▶ _EXERCISE DETAILS_
All entries should be copied exactly; the pictures stay out.

Stored entries:

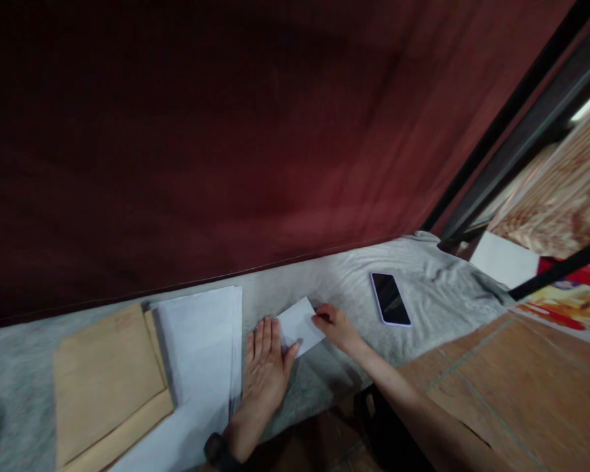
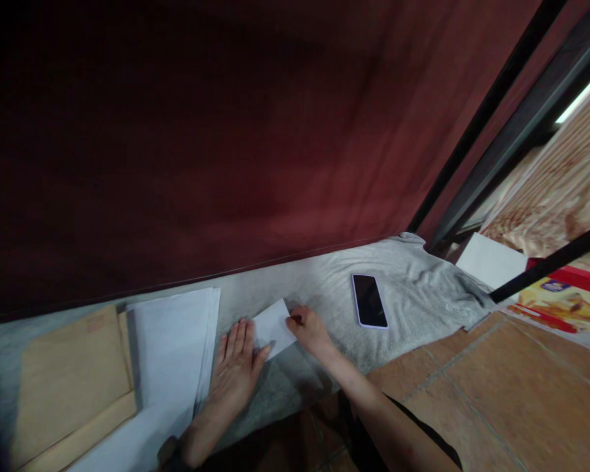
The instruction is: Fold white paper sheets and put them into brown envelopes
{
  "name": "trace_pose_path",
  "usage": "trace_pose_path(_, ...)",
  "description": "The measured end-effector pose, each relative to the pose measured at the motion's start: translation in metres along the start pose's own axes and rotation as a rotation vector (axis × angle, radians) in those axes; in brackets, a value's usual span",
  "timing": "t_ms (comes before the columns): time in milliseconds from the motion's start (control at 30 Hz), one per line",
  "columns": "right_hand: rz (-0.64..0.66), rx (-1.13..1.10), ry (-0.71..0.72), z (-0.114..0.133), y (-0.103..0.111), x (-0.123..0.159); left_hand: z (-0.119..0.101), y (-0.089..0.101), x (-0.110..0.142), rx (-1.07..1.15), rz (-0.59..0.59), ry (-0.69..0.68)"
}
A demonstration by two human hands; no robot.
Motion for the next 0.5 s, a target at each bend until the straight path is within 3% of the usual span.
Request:
trace_pose_path(67,-0.063,-0.063,0.044,0.014,0.019,-0.003,-0.003,0.014,-0.009,0.171,-0.046,0.07)
trace_pose_path(133,-0.215,-0.142,0.179,0.034,0.043,0.0,-0.007,0.029,-0.018,0.421,-0.093,0.163)
trace_pose_path(233,-0.345,0.01,0.44,0.064,0.058,0.019,-0.014,0.036,-0.024,0.972,-0.038,0.418)
trace_pose_path(300,-0.28,0.224,0.566,0.076,0.042,0.036,-0.022,0.031,-0.023,1.32,0.045,0.583)
trace_pose_path(367,-0.165,0.388,0.63,0.08,0.015,0.053,-0.027,0.024,-0.02,1.487,0.118,0.666)
trace_pose_path(500,0.029,0.443,0.6,0.078,-0.026,0.071,-0.012,0.014,-0.015,1.277,0.086,0.688)
Point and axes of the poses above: each hand's wrist, its own x-axis away from the middle knuckle, its own y-axis out of the back of the hand, z = x × y, the point moved 5 cm from there along -x, towards the middle knuckle, and after that the axes turned 3 degrees about -y, right-handed, at the moved point
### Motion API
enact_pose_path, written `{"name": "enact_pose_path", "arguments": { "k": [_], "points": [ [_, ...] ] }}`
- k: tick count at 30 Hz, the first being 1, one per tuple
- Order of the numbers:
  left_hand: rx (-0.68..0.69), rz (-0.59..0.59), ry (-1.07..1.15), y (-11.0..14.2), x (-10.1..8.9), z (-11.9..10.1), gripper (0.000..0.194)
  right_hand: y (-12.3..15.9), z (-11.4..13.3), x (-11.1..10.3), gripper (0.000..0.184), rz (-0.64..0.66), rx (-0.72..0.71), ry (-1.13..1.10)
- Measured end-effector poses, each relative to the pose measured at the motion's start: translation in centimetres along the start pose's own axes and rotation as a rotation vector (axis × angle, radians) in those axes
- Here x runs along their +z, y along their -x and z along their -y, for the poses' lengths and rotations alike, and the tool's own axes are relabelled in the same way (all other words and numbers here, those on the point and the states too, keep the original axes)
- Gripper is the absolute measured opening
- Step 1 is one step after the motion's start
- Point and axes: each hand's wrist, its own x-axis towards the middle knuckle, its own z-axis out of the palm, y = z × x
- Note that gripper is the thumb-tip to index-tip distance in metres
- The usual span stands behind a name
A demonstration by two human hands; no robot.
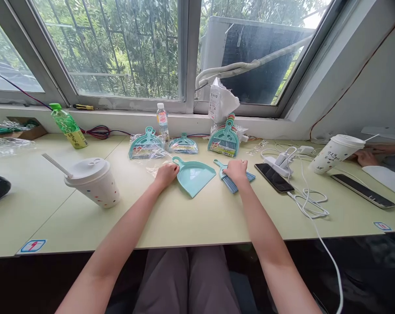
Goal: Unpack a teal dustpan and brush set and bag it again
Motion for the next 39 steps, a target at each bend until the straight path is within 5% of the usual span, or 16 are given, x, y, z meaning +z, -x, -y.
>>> {"name": "enact_pose_path", "arguments": {
  "k": [4, 7, 11, 15, 20, 31, 39],
  "points": [
    [0.035, 0.026, 0.046, 0.3, 0.1, -0.4, 0.045, 0.4, 0.0, -1.6, 0.024, -0.228, -0.017, -0.106],
    [0.203, 0.11, 0.172, 0.8, -0.2, -1.4, 0.046, 1.1, 0.3, -3.6, 0.026, -0.41, -0.155, -0.237],
    [0.432, 0.041, 0.11, 1.6, -0.6, -3.0, 0.037, 2.8, 2.9, -4.3, 0.018, -0.197, -0.502, -0.236],
    [0.495, -0.122, -0.05, 1.7, -1.1, -3.3, 0.035, 3.8, 5.9, -3.1, 0.016, -0.07, -0.658, -0.138],
    [0.617, -0.18, -0.062, 0.8, -1.8, -1.6, 0.033, 3.7, 6.3, -2.2, 0.017, -0.049, -0.665, -0.234],
    [0.712, -0.057, -0.163, 0.8, -0.6, -1.1, 0.028, 3.3, 7.1, -0.4, 0.021, 0.012, -0.6, -0.455],
    [0.65, 0.013, -0.135, 0.8, 0.4, -0.9, 0.027, 2.7, 7.0, 0.6, 0.018, 0.061, -0.621, -0.591]
  ]
}}
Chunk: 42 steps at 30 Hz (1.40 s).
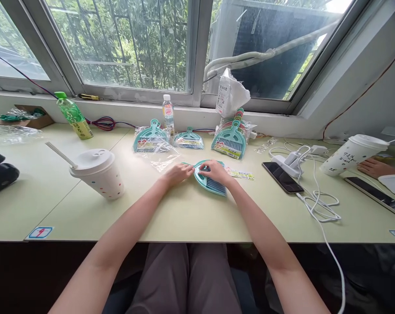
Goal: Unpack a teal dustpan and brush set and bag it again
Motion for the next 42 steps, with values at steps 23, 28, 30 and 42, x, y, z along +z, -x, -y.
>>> {"name": "enact_pose_path", "arguments": {
  "k": [23, 28, 30, 42],
  "points": [
    [-0.101, -0.181, 0.058, -0.4, 0.9, 0.8, 0.033, -6.8, -17.5, -4.1, 0.065, -0.096, 0.332, 0.708],
    [-0.187, -0.223, 0.135, -0.5, 1.2, 1.1, 0.037, -9.4, -20.1, -3.9, 0.071, -0.095, 0.411, 0.741],
    [-0.234, -0.244, 0.158, -0.5, 1.3, 1.3, 0.038, -10.1, -20.9, -3.8, 0.067, -0.108, 0.386, 0.791],
    [-0.292, -0.223, 0.174, -0.7, 1.0, 1.5, 0.033, -8.5, -20.2, -4.2, 0.05, -0.059, 0.237, 1.027]
  ]
}}
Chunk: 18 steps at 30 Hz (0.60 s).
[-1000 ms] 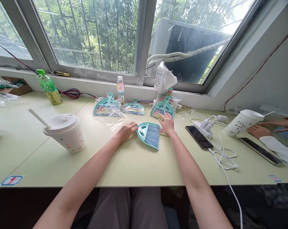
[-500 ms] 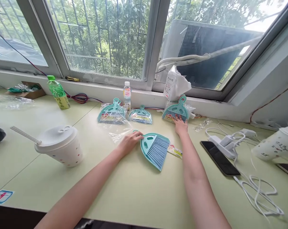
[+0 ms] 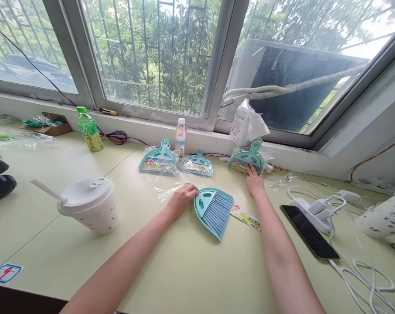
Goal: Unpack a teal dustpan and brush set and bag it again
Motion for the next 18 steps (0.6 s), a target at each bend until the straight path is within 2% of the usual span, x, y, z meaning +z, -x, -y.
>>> {"name": "enact_pose_path", "arguments": {
  "k": [5, 8, 10, 13, 16, 18],
  "points": [
    [-0.037, -0.021, -0.002, -0.2, 0.2, 0.4, 0.032, 2.7, 0.3, -3.5, 0.051, -0.118, 0.055, -0.029],
    [-0.03, -0.019, 0.001, -0.2, 0.4, 0.5, 0.032, 3.9, 0.3, -5.4, 0.052, -0.091, 0.071, -0.164],
    [-0.028, -0.014, 0.004, -0.2, 0.5, 0.5, 0.031, 4.1, 0.3, -6.1, 0.058, -0.019, 0.047, -0.217],
    [-0.024, -0.017, 0.005, 0.0, 0.4, 0.4, 0.032, 3.1, 0.1, -6.0, 0.067, 0.099, 0.085, -0.209],
    [-0.024, -0.033, 0.022, 0.1, 0.4, 0.5, 0.032, 0.9, -0.3, -5.0, 0.064, 0.096, 0.255, -0.26],
    [-0.035, -0.04, 0.039, 0.1, 0.5, 0.7, 0.031, -0.9, -0.6, -4.2, 0.063, 0.106, 0.314, -0.319]
  ]
}}
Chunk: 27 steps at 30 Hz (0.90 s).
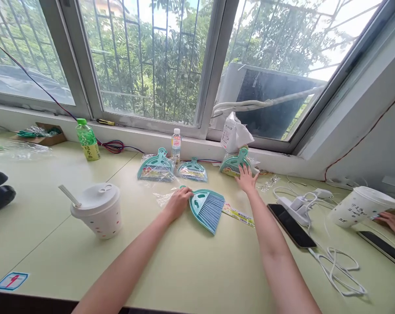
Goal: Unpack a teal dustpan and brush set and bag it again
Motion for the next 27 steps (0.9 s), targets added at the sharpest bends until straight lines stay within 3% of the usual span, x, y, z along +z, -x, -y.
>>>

▶ _WRITTEN ANSWER_
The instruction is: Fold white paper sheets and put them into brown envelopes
{
  "name": "trace_pose_path",
  "usage": "trace_pose_path(_, ...)",
  "description": "The measured end-effector pose, each relative to the pose measured at the motion's start: translation in metres along the start pose's own axes and rotation as a rotation vector (axis × angle, radians) in those axes; in brackets, a value's usual span",
  "timing": "t_ms (comes before the columns): time in milliseconds from the motion's start (control at 30 Hz), one per line",
  "columns": "right_hand: rz (-0.64..0.66), rx (-1.13..1.10), ry (-0.71..0.72), z (-0.114..0.133), y (-0.103..0.111), x (-0.123..0.159); left_hand: z (-0.119..0.101), y (-0.089..0.101), x (-0.110..0.142), rx (-1.07..1.15), rz (-0.59..0.59), ry (-0.69..0.68)"
}
A demonstration by two human hands; no robot.
Motion for the next 0.5 s, a target at each bend until the straight path is within 3% of the usual span.
Request:
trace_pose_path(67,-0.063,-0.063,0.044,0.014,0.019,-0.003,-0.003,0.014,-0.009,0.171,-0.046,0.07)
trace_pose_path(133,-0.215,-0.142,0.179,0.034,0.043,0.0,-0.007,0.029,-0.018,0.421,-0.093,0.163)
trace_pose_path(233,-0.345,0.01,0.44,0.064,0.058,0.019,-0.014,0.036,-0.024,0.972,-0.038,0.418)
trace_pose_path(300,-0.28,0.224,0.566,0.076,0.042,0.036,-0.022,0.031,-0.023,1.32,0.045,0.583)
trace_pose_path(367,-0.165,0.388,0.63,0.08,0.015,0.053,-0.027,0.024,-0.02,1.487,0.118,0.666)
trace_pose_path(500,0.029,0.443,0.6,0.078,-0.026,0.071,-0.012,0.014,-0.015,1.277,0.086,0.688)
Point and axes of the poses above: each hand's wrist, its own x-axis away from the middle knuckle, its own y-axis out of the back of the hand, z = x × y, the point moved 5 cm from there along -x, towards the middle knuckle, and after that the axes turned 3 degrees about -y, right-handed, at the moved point
### Motion API
enact_pose_path, written `{"name": "enact_pose_path", "arguments": { "k": [_], "points": [ [_, ...] ] }}`
- k: tick count at 30 Hz, the first being 1, one per tuple
- Order of the numbers:
  left_hand: rx (-0.68..0.69), rz (-0.59..0.59), ry (-1.07..1.15), y (-11.0..14.2), x (-10.1..8.9), z (-11.9..10.1), gripper (0.000..0.194)
  right_hand: y (-12.3..15.9), z (-11.4..13.3), x (-11.1..10.3), gripper (0.000..0.184), rz (-0.64..0.66), rx (-0.72..0.71), ry (-1.13..1.10)
- Measured end-effector poses, each relative to the pose measured at the motion's start: translation in centimetres along the start pose's own axes and rotation as a rotation vector (axis × angle, radians) in those axes
- Here x runs along their +z, y along their -x and z along their -y, for the poses' lengths and rotations alike, and the tool's own axes are relabelled in the same way (all other words and numbers here, those on the point and the states too, keep the original axes)
- Gripper is the absolute measured opening
- Step 1 is one step after the motion's start
- Point and axes: each hand's wrist, its own x-axis towards the middle knuckle, its own z-axis out of the palm, y = z × x
- Note that gripper is the thumb-tip to index-tip distance in metres
- The usual span stands behind a name
A demonstration by two human hands; no robot.
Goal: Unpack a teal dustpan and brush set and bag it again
Motion for the next 39 steps, a target at each bend until the straight path is within 5% of the usual span, or 16 are given, x, y, z meaning +z, -x, -y.
>>> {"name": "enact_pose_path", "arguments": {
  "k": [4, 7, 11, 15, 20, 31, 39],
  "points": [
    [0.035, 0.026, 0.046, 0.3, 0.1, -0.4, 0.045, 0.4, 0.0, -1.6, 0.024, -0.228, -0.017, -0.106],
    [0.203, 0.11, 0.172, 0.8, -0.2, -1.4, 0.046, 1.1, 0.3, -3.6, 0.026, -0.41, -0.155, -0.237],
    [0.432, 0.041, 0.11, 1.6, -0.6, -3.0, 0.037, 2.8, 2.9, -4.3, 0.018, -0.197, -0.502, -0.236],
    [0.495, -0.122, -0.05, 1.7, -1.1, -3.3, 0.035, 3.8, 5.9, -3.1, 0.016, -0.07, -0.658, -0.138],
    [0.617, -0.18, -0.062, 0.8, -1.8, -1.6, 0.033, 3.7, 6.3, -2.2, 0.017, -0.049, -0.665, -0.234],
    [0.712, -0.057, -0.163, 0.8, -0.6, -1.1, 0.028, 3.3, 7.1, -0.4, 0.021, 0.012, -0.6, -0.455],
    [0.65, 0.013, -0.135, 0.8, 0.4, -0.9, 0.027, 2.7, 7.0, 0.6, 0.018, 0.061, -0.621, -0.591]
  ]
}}
Chunk: 42 steps at 30 Hz (1.40 s).
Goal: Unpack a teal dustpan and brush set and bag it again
Motion for the next 42 steps, with values at steps 23, 28, 30 and 42, x, y, z along +z, -x, -y.
>>> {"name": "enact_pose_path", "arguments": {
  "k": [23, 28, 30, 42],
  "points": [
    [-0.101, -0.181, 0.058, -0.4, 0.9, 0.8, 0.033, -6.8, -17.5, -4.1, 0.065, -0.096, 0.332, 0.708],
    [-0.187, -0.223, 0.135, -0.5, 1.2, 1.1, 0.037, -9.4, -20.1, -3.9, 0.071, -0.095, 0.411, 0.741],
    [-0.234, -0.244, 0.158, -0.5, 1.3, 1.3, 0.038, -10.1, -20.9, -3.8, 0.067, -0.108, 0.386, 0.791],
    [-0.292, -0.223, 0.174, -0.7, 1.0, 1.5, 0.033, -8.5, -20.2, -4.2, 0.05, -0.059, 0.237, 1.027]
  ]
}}
Chunk: 18 steps at 30 Hz (0.60 s).
[-1000 ms] 
[-500 ms] 
[+0 ms] 
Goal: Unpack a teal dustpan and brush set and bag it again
Motion for the next 18 steps (0.6 s), a target at each bend until the straight path is within 2% of the usual span, x, y, z meaning +z, -x, -y.
>>> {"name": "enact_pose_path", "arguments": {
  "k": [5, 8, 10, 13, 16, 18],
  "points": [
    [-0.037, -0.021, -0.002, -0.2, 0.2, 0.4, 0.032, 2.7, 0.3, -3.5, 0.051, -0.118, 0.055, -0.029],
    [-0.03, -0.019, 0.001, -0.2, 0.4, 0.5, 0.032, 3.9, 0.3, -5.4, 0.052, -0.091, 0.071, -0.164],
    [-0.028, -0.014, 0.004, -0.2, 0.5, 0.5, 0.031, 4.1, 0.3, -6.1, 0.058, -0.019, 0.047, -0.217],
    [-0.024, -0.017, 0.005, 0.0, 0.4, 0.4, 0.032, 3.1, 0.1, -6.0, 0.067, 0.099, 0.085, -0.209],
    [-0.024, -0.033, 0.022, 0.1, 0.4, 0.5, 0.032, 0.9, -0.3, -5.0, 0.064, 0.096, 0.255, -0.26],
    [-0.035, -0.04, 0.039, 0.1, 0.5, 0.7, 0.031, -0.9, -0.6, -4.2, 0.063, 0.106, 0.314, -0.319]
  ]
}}
Chunk: 27 steps at 30 Hz (0.90 s).
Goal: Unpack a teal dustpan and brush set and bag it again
Motion for the next 27 steps (0.9 s), targets added at the sharpest bends until straight lines stay within 3% of the usual span, x, y, z along +z, -x, -y.
>>>

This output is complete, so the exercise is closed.